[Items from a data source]
┏━━

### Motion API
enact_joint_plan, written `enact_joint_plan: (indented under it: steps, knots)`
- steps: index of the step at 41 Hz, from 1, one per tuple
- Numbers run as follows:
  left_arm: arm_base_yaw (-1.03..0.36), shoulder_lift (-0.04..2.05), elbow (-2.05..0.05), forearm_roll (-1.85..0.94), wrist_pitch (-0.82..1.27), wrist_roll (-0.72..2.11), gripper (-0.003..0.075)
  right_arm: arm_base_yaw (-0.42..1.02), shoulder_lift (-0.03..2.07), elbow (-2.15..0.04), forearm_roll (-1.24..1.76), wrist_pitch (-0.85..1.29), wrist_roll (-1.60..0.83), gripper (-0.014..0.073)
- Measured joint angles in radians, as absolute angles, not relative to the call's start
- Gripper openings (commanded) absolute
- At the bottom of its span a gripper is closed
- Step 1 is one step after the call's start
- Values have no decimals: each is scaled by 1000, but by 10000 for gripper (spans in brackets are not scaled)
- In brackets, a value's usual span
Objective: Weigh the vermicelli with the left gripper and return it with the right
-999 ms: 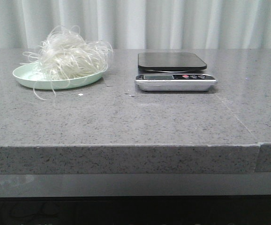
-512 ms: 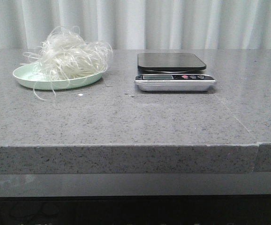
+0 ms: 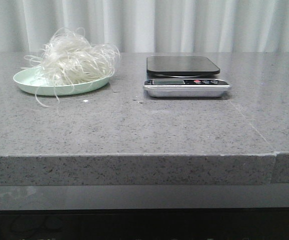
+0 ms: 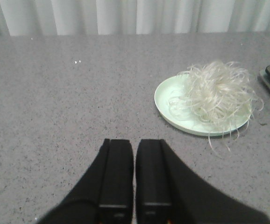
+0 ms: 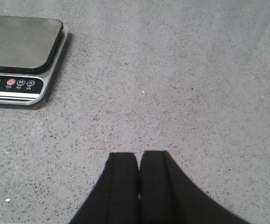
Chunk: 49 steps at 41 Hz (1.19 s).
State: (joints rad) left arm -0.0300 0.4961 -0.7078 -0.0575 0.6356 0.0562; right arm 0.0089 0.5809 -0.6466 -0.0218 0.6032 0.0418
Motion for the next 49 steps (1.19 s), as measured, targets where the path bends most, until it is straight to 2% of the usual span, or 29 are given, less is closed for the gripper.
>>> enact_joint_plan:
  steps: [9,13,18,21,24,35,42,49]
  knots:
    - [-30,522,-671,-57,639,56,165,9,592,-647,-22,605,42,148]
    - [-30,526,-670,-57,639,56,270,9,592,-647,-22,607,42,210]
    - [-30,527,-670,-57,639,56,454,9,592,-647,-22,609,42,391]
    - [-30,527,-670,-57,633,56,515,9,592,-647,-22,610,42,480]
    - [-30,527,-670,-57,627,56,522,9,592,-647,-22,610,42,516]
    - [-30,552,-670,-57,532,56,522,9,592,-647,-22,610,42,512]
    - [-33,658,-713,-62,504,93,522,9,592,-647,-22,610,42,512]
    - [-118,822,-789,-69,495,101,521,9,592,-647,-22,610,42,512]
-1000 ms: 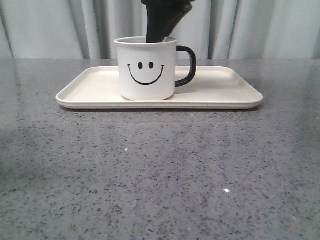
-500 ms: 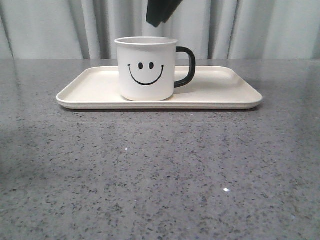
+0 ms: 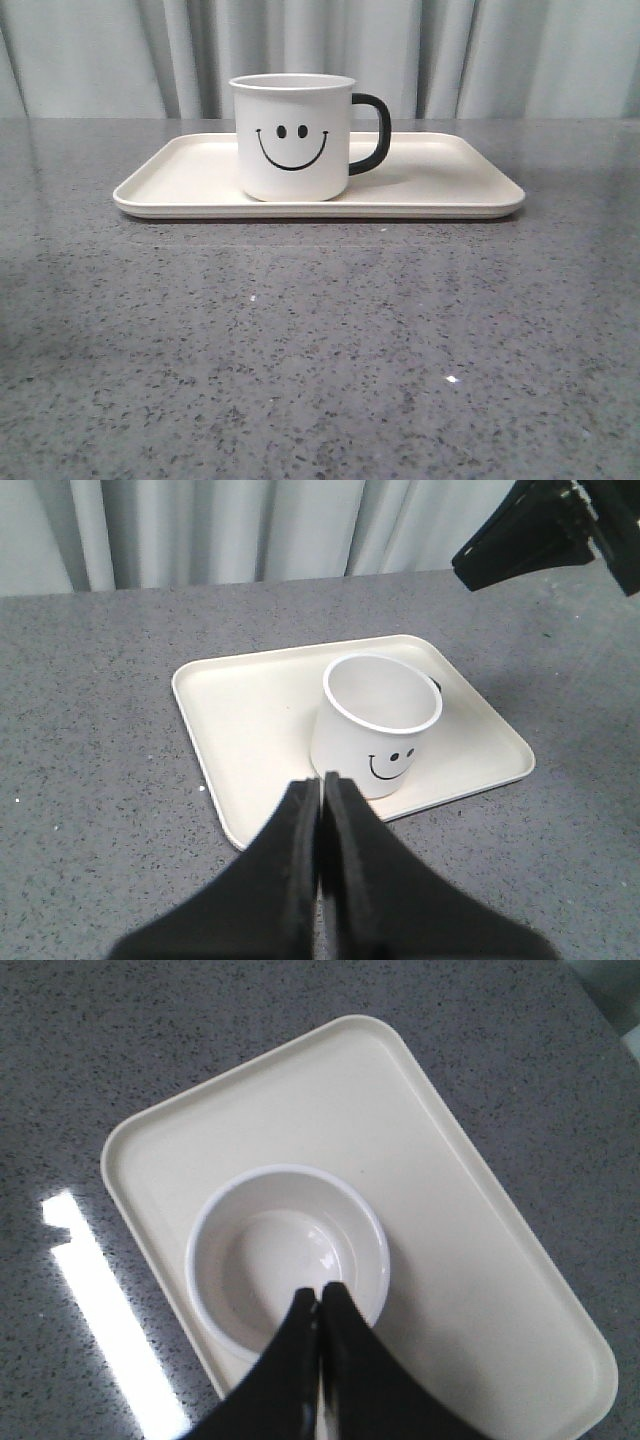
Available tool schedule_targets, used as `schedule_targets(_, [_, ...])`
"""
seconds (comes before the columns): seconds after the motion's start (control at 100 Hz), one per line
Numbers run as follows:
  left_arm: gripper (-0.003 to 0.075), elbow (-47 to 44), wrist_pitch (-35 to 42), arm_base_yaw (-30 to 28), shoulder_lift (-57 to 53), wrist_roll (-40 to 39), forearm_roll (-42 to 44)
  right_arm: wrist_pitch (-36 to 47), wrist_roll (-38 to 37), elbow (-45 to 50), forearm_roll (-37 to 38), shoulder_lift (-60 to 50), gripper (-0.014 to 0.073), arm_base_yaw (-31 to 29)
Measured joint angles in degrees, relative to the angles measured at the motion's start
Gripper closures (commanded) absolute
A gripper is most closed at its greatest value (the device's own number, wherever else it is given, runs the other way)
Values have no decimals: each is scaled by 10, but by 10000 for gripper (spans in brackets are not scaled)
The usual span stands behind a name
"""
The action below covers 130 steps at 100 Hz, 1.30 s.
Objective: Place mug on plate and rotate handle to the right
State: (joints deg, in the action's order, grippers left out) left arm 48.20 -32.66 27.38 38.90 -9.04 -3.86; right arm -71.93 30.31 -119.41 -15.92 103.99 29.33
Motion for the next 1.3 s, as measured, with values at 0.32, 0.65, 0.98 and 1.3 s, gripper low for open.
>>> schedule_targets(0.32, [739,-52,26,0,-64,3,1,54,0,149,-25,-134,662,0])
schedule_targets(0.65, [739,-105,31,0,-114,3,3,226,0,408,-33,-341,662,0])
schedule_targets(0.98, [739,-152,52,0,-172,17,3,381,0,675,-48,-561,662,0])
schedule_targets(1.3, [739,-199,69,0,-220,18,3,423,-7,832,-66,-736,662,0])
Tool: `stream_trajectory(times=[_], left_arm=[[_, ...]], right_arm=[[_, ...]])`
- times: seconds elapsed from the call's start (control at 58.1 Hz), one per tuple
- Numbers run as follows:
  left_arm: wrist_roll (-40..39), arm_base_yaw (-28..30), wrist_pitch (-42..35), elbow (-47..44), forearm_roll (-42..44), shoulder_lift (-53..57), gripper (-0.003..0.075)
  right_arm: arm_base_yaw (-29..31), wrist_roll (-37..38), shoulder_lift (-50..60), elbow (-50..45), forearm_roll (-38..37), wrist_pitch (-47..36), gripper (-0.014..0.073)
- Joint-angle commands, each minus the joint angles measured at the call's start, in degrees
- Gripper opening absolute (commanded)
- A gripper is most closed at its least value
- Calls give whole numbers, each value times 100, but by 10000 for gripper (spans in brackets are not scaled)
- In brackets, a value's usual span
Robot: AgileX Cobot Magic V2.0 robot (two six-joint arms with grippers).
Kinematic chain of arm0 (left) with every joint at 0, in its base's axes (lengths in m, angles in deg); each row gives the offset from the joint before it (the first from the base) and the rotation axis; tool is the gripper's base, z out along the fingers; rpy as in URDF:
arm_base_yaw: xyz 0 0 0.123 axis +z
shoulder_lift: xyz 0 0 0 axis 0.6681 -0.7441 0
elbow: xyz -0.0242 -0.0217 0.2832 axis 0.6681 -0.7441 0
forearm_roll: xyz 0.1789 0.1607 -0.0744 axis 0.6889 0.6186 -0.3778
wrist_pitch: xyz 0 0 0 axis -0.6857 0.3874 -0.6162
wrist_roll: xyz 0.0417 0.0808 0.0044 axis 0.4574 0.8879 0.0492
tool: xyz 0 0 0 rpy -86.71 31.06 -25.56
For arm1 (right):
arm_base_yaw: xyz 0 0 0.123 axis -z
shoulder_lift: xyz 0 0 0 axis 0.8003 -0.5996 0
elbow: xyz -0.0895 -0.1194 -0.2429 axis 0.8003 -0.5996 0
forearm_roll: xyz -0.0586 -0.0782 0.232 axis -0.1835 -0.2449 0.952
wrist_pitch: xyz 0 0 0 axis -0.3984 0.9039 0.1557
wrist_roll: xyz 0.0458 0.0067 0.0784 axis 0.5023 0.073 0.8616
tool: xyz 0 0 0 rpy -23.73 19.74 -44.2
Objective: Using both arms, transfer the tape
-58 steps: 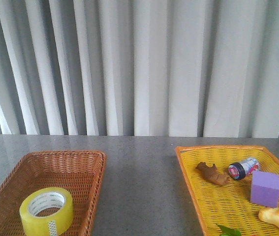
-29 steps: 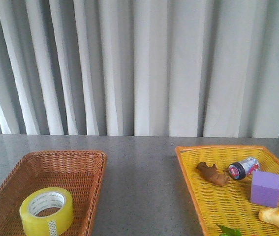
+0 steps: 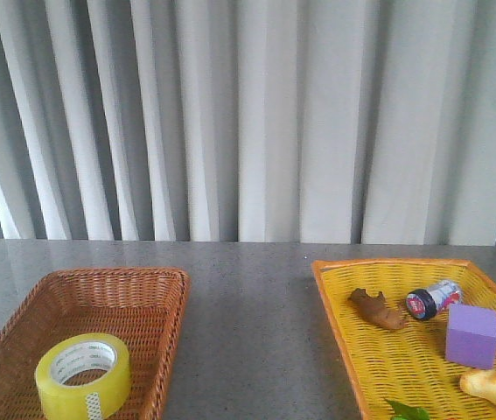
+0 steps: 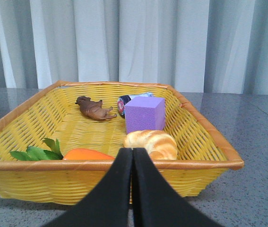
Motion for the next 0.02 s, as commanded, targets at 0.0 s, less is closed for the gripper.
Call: stream_trajectory(times=[0.0], left_arm=[[-5, -17, -423, 42, -43, 90, -6]], right_arm=[[33, 2, 48, -19, -2, -427, -7]])
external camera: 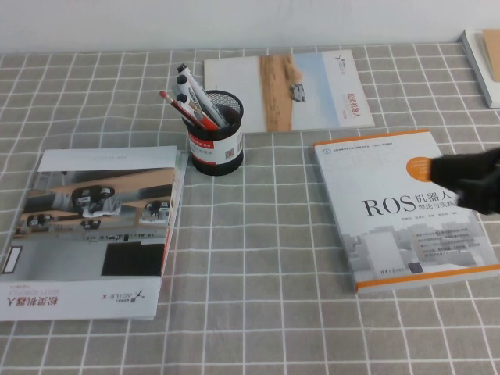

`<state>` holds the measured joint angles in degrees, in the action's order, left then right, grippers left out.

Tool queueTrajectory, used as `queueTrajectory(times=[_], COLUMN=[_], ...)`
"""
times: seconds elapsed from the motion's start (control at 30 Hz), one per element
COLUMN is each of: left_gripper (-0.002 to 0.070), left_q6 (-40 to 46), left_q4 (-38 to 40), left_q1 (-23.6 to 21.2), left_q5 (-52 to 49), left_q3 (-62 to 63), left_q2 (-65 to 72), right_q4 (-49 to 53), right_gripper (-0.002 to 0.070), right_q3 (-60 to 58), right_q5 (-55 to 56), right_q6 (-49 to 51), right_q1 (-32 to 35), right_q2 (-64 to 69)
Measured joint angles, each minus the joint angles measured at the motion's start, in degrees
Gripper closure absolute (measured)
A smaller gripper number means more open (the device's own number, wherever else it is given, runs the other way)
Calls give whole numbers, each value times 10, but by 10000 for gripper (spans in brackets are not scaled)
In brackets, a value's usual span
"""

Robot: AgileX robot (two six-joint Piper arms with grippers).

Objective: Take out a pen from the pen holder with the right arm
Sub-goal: 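Take a marker out of the pen holder and lay it on the table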

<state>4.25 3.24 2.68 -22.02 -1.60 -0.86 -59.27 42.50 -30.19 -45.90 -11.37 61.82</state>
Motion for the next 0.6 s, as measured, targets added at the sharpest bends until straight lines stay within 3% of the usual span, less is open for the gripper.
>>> queueTrajectory(times=[0.33,0.6], left_gripper=[680,680], left_q6=[0,0], left_q4=[0,0], left_q1=[0,0], left_q5=[0,0], left_q3=[0,0], left_q2=[0,0], right_q4=[55,63], right_gripper=[689,688], right_q3=[112,163], right_q5=[67,180], right_q6=[-6,-165], right_q1=[-142,-254], right_q2=[139,237])
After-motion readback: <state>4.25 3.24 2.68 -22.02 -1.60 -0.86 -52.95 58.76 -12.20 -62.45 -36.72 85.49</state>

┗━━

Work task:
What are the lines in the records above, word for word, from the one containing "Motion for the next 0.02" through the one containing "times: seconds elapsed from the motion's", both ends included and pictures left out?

Response to the exercise:
Motion for the next 0.02 s, as commanded, targets at 0.0 s, less is closed for the gripper.
Call: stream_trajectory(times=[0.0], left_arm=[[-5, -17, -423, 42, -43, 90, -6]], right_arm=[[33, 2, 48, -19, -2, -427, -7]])
external camera: 

`<state>` holds the measured joint angles in degrees, in the action's order, left then right, grippers left out.

Tool queueTrajectory, used as `queueTrajectory(times=[_], COLUMN=[_], ...)`
"""
times: seconds elapsed from the motion's start (control at 30 Hz), one per element

The response to the exercise is complete.